Timeshare Financial Considerations
Purchasing a timeshare is an investment from the standpoint that its upfront costs can run several thousands of dollars. Unless a buyer has considerable available cash, it is likely that she will not pay the entire amount out-of-pocket. Therefore, financing the purchase becomes a consideration for most owners.

There are a few choices available for prospective buyers. Remember, the savvy buyer will always check out his options before committing to any agreements. The three main funding alternatives are:

1. Traditional Lenders – Banks, credit unions and other financial institutions will lend money for timeshare purposes; however, because the loan is rarely secured with property, rates are generally higher than mortgage notes. Some banks simply won't finance timeshares. But many will provide a personal loan for a borrower, again with little or no collateral required but with higher rates attached.

2. Developers, Management Companies, Third-Party Lenders – Many times resort companies will offer financing or recommend a specific lender they work with. If the company will self-fund the loan, it can be convenient for the buyer to deal directly with them. Third-party referrals will likely be attractive as well, because they usually have a history with the developer or the property. The trade-off for this convenience, however, is paying a higher rate than traditional lenders. It is important to research these lenders just as you did with the developer or operator of the timeshare. Ensure that the institution can withstand financial downturns, so you don't get caught having to pay the loan off early. Also, interest rates can be significantly higher than traditional lender rates, sometimes higher than credit card rates.

3. Timeshare Lending Specialists – There are lenders who only finance timeshares, offering loans anywhere from $4,000 to $100,000 or more. Some offer repayment terms up to 120 months. These lenders must abide by federal and state regulations, but – again – make sure you investigate their history and lending requirements before agreeing on a loan.

Owners must traditionally contribute at least 10% toward the purchase price in order to obtain financing. According to a 1997 survey conducted by ARDA, roughly four out of five resort developers required a minimum of 10% down. If an owner pays more up front, experts say, they put themselves in a better position if it comes time to sell (discussed in Module 11), as they traditionally receive less than what they paid for the timeshare. The less you owe on it, the lower you can set your resale price and still cover your outstanding obligations.

Timeshare financing is usually done with fixed-rate loans, and rates are higher than average home mortgage rates. The ARDA survey also revealed that half of the respondents claimed charging rates of 13-15%, with some higher than 17%. Repayment periods are generally shorter, more in the four- to eight-year range, rather than the traditional 15-plus year loan periods.

The good news is: there are rarely prepayment penalties for early payoff. Many times you can repay the loan with an equity loan or second mortgage on your home. The earlier an owner repays the loan, the quicker the savings over traditional vacations are realized.
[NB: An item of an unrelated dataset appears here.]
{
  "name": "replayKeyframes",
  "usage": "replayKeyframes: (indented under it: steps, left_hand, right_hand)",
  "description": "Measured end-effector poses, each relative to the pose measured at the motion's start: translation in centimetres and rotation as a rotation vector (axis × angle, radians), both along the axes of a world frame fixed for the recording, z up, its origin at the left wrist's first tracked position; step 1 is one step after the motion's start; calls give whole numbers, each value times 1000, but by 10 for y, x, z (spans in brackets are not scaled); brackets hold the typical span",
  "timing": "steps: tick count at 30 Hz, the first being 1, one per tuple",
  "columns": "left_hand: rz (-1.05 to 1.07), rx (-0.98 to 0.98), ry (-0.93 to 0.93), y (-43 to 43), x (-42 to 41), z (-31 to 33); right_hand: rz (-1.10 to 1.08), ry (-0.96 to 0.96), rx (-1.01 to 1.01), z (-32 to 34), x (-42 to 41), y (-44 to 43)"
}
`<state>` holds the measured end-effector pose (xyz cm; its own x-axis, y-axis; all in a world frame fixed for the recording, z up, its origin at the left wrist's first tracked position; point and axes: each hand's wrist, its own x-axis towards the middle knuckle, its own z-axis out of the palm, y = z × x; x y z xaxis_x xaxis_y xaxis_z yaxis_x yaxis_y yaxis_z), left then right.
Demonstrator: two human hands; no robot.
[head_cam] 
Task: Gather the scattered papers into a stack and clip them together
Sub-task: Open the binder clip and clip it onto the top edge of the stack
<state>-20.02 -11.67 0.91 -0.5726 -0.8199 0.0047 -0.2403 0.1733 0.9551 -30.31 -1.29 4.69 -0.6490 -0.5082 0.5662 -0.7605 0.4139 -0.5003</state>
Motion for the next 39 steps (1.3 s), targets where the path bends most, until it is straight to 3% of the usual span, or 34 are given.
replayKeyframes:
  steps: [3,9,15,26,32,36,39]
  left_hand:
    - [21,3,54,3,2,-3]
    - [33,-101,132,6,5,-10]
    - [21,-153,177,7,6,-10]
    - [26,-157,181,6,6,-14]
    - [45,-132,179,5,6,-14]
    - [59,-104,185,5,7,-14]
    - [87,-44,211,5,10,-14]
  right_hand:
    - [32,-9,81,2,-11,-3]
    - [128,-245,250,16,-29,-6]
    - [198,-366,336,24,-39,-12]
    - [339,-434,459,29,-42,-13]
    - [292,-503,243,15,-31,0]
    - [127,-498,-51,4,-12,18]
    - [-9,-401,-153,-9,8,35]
As with any purchase, buyers should review all documents and clearly understand all fees, rates and repayment terms contained within. If possible, have a qualified professional review any documentation.

The tax implications of a timeshare purchase should be considered as well. The type you own, how it's paid for, whether you rent it out – all these factors can affect your tax returns. Additionally, each state or local municipality has its own rules regarding timeshare taxations. Before signing an agreement, consult with a qualified tax professional to understand your exact position and the effect of a potential purchase.

There are some general guidelines to keep in mind:

Ø Property Taxes

If you hold a deeded timeshare, you will generally pay property taxes on your home unit. Many times this will be included in a maintenance fee. This occurs when the facility is billed from its municipality, but each timeshare owner is assessed individually. Sometimes a timeshare owner will be billed directly. Other times, when the property is assessed as one tax parcel, the facility owner will bear the tax burden, and owners will have no property tax to pay. In these cases, owners are not eligible for tax deductions on property taxes paid. Municipalities vary in assessment procedures, so check with your local tax finance authorities and the operator to determine your obligations.

Interested in learning more? Why not take an online Timeshare Basics course?

The maintenance fee owners pay is generally not deductible. However, the portion of your maintenance fee allocated to property taxes is deductible on your tax return, if the timeshare qualifies as a vacation home according to the IRS and the taxes are itemized on your monthly invoices. Utilities, special assessments and service charges are not deductible, however. Also, RTUs or vacation plans (points program) are different, because they are considered personal property and require no property taxes, so owners aren't responsible for property taxes. In any case, if property tax expenses are not clearly defined (as in a tax bill or timeshare statement), owners are not eligible to deduct the expense.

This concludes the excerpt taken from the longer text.